Um dos seus comandantes dissera:
— Lorde, proponho um contra-ataque imediato, na direção de Quioto. Ao que Katsumata respondera, enfático:
— Seria perigoso demais, pois são muitas as tropas contra nós, e poderão nos esmagar. Sire, alienaria assim todos os daimios, e deixaria a corte ainda mais assustada. Proponho que ofereça uma trégua a Ogama... se ele permitir uma retirada ordenada.
— Sob que alegação?
— Como parte da trégua, aceita que suas forças serão guardiães dos portões... as forças dele, não as de Tosa, e isso vai semear ainda mais divergência entre eles.
— Não posso aceitar isso — protestara Sanjiro, tremendo de raiva por ter sido enganado por Ogama. — E mesmo que eu concordasse, ele rejeitaria a proposta. Por que deveria aceitar? Nós é que estamos em desvantagem. Pode urinar em cima de todos nós. Se eu estivesse em seu lugar, trataria de nos atacar aqui, antes do meio-dia.
— É o que ele fará, lorde... a menos que o impeçamos. Podemos conseguir isso por uma artimanha, já que ele não é um guerreiro tão capaz quanto meu lorde... e suas tropas não têm o mesmo denodo, não são tão bem treinadas. Ele só conseguiu nos derrotar porque atacou à noite, numa sórdida traição. Lembre-se de que a aliança de Ogama com Tosa é precária. Ele precisa consolidar a posse dos portões e suas tropas são insuficientes para enfrentar todos os problemas durante as próximas semanas. Tem de se organizar e providenciar reforços, sem provocar qualquer oposição. E muito em breve o Bakufu deve retornar com todas as suas forças, para retomar os portões, como é seu direito.
Pelo édito de Toranaga, todos os daimios em visita a Quioto só podiam levar quinhentos guardas, todos os quais tinham de se manter sob severas restrições, dentro dos acampamentos de seus feudos, construídos sem defesas. O mesmo édito permitira que as forças do xogunato fossem mais numerosas do que todas as outras juntas. Ao longo de séculos de paz, o Bakufu deixara que tais leis definhassem. Em anos recentes, os daimios de Tosa, Choshu e Satsuma — dependendo da força pessoal — haviam ludibriado a burocracia para aumentar seus efetivos, até serem obrigados a enviar os guerreiros em excesso de volta para suas terras.
— Ogama não é um tolo, nunca me deixará escapar — dissera Sanjiro. — Eu espetaria sua cabeça na ponta de um chuço, se conseguisse acuá-lo.
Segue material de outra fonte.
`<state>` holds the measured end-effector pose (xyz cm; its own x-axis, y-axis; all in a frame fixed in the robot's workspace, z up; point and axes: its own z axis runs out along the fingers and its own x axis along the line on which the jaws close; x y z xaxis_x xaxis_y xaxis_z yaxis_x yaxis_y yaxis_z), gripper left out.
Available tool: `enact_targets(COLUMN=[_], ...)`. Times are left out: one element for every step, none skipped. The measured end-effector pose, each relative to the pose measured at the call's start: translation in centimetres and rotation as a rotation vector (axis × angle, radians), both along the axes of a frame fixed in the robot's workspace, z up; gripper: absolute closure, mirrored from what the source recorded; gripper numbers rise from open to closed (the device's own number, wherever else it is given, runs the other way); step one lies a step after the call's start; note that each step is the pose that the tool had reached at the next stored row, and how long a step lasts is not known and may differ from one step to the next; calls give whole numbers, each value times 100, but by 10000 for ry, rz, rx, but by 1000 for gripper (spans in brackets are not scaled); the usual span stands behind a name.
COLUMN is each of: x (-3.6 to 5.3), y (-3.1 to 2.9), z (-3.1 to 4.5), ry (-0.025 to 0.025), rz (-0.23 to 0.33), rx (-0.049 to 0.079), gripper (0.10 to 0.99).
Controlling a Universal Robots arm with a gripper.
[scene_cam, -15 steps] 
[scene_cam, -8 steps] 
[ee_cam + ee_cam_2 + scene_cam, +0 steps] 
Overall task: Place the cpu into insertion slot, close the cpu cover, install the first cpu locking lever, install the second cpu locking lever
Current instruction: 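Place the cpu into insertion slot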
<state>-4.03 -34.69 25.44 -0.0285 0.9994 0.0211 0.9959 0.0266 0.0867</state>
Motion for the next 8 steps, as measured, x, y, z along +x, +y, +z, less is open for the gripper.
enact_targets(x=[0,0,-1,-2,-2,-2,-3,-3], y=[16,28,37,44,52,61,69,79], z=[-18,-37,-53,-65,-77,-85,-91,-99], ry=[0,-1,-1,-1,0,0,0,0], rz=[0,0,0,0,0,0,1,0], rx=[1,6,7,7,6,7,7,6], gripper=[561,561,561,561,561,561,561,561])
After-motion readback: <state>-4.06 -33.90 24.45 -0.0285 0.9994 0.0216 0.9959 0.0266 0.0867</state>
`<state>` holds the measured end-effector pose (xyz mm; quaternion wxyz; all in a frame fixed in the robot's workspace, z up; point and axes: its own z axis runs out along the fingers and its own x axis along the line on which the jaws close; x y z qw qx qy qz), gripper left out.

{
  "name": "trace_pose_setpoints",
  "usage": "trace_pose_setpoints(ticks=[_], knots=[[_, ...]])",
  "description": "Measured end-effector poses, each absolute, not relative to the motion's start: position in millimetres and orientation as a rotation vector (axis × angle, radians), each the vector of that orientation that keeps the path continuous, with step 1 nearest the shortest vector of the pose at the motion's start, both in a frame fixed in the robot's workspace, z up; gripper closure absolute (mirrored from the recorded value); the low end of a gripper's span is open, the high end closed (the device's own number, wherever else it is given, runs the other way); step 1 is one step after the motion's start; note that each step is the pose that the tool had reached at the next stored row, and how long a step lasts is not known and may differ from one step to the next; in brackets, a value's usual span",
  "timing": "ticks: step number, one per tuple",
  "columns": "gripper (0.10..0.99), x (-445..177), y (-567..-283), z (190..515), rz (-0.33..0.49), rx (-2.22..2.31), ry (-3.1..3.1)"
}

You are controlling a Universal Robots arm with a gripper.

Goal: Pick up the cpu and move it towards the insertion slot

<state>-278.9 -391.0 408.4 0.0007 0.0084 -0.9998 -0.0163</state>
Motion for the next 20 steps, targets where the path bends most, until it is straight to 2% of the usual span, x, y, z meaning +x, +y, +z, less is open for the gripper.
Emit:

— Ele não é um tolo, mas pode ser manipulado. — Katsumata baixara a voz para acrescentar: — Além da promessa sobre os portões, também poderia concordar que, se ou quando houver uma convenção de daimios, apoiaria suas reivindicações a ser chefe do Conselho de Anciãos.
— Nunca! — explodira Sanjiro. — Ele não pode deixar de saber que eu jamais concordaria com isso. Por que acreditaria em tamanho absurdo?
— Porque ele é Ogama. Porque fortificou seu estreito de Shimonoseki com dezenas de canhões de sua fábrica de armas não tão secreta, construída pelos holandeses, e por isso acredita, com toda razão, que pode impedir a passagem dos navios dos gai-jin, a seu capricho, e mesmo assim continuar a salvo de um ataque deles. Porque pensa que é o único que pode pôr em prática o desejo do imperador de expulsar os gai-jin, que somente ele pode restaurar o aparato de poder do imperador... por que ele não deveria reivindicar o maior de todos os prêmios, ser o tairo, ditador?
— A Terra terá um banho de sangue antes que isso aconteça.
— O último motivo pelo qual ele poderia aceitar uma trégua, Sire, é o fato de que nunca antes controlou os portões... não passa de um arrivista, um usurpador, e sua linhagem é vulgar — acrescentara Katsumata, com imenso desdém —, não tão antiga e elevada quanto a sua. Uma razão adicionaclass="underline" ele aceitará a trégua porque será oferecida como permanente.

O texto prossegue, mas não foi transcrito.